“I want the youth in the community to be able to say, ‘I can do whatever I want,’ and to set goals for themselves. You have to figure out what you’re passionate about and dedicate yourself to it.”
— Matthew Balderston, 17-year-old Moffat County High School senior, about his hopes for a People to People Leadership Summit community project he worked on this summer.
For Matthew Balderston, leadership doesn’t mean grandiose speeches and empty promises.
“You don’t have to spout out a thousand words when you can show leadership with one simple action,” Balderston said.
The 17-year-old Moffat County High School senior had an opportunity to gather with teenagers from across the nation in early August to take part in the People to People Leadership Summit.
The summit, held at Stanford University in California, invited around 200 students after receiving nominations. Balderston’s science teacher, Amber Clark, nominated him for showing character, leadership and scholarship. Balderston is a part of the debate team and national honor society at MCHS.
The seven-day program featured workshops on effective leadership, goal setting, and had professional speakers and visits to local venues, such as the food bank in San Francisco, according to the program's website, peopletopeople.com.
Balderston said he and the other students were able to package 1,000 pounds of spaghetti in a few hours at the food bank.
Another day at the summit was spent in a seminar learning about the 7 habits of highly effective teens.

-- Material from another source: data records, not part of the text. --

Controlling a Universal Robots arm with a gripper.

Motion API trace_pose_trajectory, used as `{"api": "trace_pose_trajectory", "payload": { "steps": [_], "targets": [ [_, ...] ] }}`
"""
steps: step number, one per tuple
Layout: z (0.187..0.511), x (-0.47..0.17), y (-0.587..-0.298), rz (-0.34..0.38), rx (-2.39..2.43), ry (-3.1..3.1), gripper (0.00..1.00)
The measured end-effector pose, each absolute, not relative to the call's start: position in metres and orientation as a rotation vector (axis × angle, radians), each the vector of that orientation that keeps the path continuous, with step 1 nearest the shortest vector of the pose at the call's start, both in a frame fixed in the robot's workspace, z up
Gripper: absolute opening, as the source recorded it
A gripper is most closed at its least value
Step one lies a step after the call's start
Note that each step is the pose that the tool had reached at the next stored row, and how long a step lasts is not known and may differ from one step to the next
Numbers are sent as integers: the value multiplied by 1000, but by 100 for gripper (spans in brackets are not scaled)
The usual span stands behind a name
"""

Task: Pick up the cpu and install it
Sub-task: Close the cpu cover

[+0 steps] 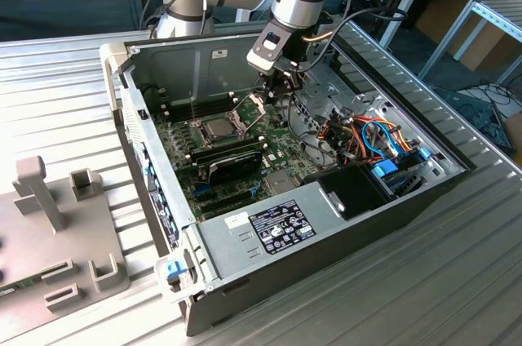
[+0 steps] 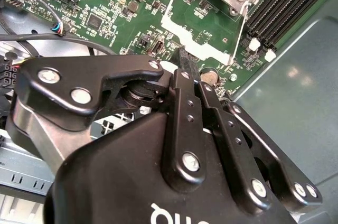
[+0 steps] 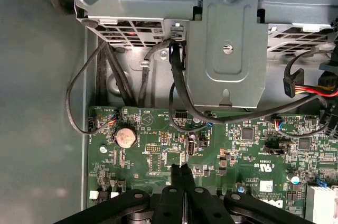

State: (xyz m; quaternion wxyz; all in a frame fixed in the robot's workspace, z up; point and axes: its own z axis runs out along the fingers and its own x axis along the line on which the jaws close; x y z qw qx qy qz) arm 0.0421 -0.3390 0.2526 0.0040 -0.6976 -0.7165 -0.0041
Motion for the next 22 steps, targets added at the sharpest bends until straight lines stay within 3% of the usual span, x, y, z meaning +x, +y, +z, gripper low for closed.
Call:
{"api": "trace_pose_trajectory", "payload": {
  "steps": [22],
  "targets": [
    [253,34,-339,-13,-2186,-2245,11]
  ]
}}
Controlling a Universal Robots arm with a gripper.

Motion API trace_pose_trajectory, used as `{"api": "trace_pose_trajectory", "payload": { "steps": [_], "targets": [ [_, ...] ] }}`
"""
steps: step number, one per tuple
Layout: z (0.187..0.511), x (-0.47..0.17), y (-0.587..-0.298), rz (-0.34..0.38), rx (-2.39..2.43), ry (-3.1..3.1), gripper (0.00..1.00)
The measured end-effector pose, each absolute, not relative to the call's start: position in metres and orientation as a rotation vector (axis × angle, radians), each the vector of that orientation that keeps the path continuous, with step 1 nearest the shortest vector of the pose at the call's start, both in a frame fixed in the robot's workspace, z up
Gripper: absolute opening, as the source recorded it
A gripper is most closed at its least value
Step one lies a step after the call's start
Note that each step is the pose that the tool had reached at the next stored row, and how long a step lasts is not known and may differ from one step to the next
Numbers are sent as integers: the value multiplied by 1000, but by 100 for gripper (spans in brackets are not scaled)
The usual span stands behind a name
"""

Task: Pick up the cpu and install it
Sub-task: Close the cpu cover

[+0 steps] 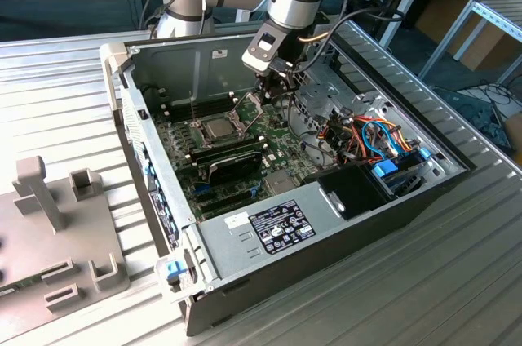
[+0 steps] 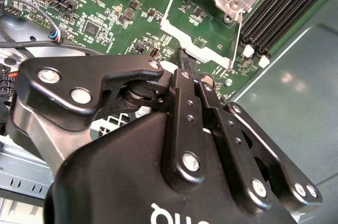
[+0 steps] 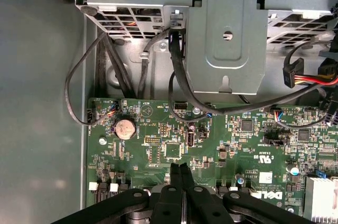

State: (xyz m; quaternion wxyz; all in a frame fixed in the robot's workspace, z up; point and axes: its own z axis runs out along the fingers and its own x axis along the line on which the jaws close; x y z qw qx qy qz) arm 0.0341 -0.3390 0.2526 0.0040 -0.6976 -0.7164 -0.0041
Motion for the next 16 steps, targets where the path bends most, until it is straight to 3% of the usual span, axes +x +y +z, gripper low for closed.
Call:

Balderston said the habit he needs to work on most is number seven, sharpening the saw.
And according to Balderston, that means taking time for rest, relaxation and to get refocused. He said he learned it is hard to be successful when you take on too much at once. The energy just isn’t there.
Although Balderston said he met a few other students from Denver, he was the only one from Northwest Colorado.
A large component of the summit required students to work on a community-service action plan throughout the summer and then finalize and present it at the summit.
After speaking with his dad, and motivated by youth in the community, Balderston’s plan is to bring motivational speakers to the middle school to address topics such as drugs and alcohol.
“The goal was to put the plan into realistic terms and make it achievable,” Balderston said. “I don’t want this to be just a one time event. I want to keep it going.”
Balderston plans to speak to booster clubs and other organizations to try to raise funds for speakers.
“I want the youth in the community to be able to say, ‘I can do whatever I want,’ and to set goals for themselves,” Balderston said. “You have to figure out what you’re passionate about and dedicate yourself to it.”